Ultimately, Williams does have to be taken seriously as a newsman and there’s no better way to accomplish that than putting yourself in or near the action. Why else would Anderson Cooper don the tight black t-shirt and go to war and disaster zones for his reports? All of the top news anchors are expected to ditch the suit, slip on some khakis and get dirty. Who benefits from Williams saying he was in a chopper that was shot down by an RPG more than Williams himself?
Since he just passed the 10-year mark in NBC’s top anchor chair, it might be difficult to remember a time when Williams wasn’t viewed as a worthy successor to Brokaw. Some perceived as a news reader, rather than an anchor. Those who previously earned such positions paid significant dues as foreign correspondents or covering the White House. Williams never worked those kinds of beats. He was a TV personality, an extremely polished one that seemed to come off a conveyor belt.
So if anyone might be sensitive about his news anchor bona fides, and therefore all too willing to portray himself under fire in a war zone, it could very well be Williams. Although after 10 years as NBC News’ top dog, you’d think he would be beyond such insecurities.

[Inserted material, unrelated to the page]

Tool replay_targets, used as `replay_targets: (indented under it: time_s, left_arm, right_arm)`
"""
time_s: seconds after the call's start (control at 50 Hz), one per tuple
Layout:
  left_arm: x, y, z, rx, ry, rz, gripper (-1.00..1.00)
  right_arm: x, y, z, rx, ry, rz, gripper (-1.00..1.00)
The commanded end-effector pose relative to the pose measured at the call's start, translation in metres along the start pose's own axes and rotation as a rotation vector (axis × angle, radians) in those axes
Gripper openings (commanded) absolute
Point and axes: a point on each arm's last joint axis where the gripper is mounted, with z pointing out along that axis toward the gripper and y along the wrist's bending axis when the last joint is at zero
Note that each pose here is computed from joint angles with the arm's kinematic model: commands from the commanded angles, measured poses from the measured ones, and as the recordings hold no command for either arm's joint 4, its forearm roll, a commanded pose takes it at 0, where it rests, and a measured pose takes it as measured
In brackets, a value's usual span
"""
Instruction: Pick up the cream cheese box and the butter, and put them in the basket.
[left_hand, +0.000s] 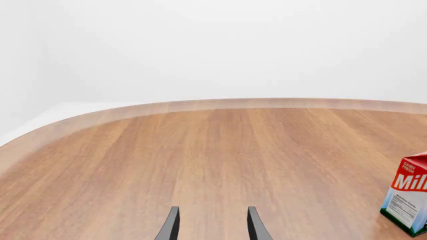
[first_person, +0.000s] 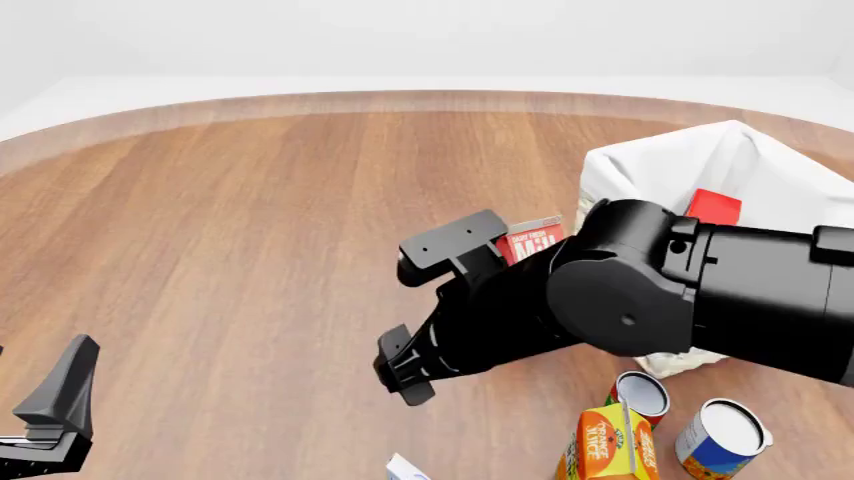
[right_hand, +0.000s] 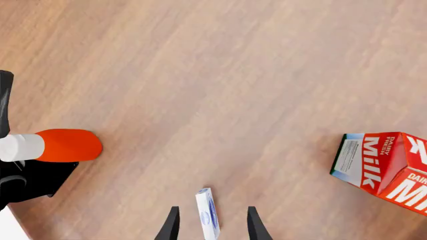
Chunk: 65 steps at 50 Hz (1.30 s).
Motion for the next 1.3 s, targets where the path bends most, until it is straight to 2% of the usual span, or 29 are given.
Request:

However, as mentioned above, staying popular requires some work. Dusting off the story about being in a Chinook that was shot down in Iraq would take care of that. And since 12 years has passed since the incident in question, why not embellish a few details that may have become hazy (to viewers, not to Williams) with time? According to the New York Times‘ Maureen Dowd, this wasn’t exactly a secret among NBC News executives. And since no colleagues or peers have rushed to Williams’ defense publicly, maybe that perception is widely held in the industry.
Could that be what eventually costs Williams his gig? Personally, I feel like he’ll get through this if the NBC News internal probe finds that he committed no other infractions and didn’t make up any more stories. Williams is also taking criticism for putting himself close to some grisly sights in New Orleans after Hurricane Katrina, the plausibility of which is being questioned. But those claims may be harder to prove than the helicopter incident in Iraq.
That would be especially true if Williams keeps these tales to himself and his imagination, rather than using them to build his reputation up during interviews. One imagines that’s exactly what his bosses at NBC News are telling him while he’s off the air. You’re already popular, Brian. You’re No. 1. There’s no need to make stuff up to get more people to like you. Continuing to do so will only get you in trouble. That is, if it hasn’t already cost him one of the most exclusive jobs — there are only three network news anchors — in America.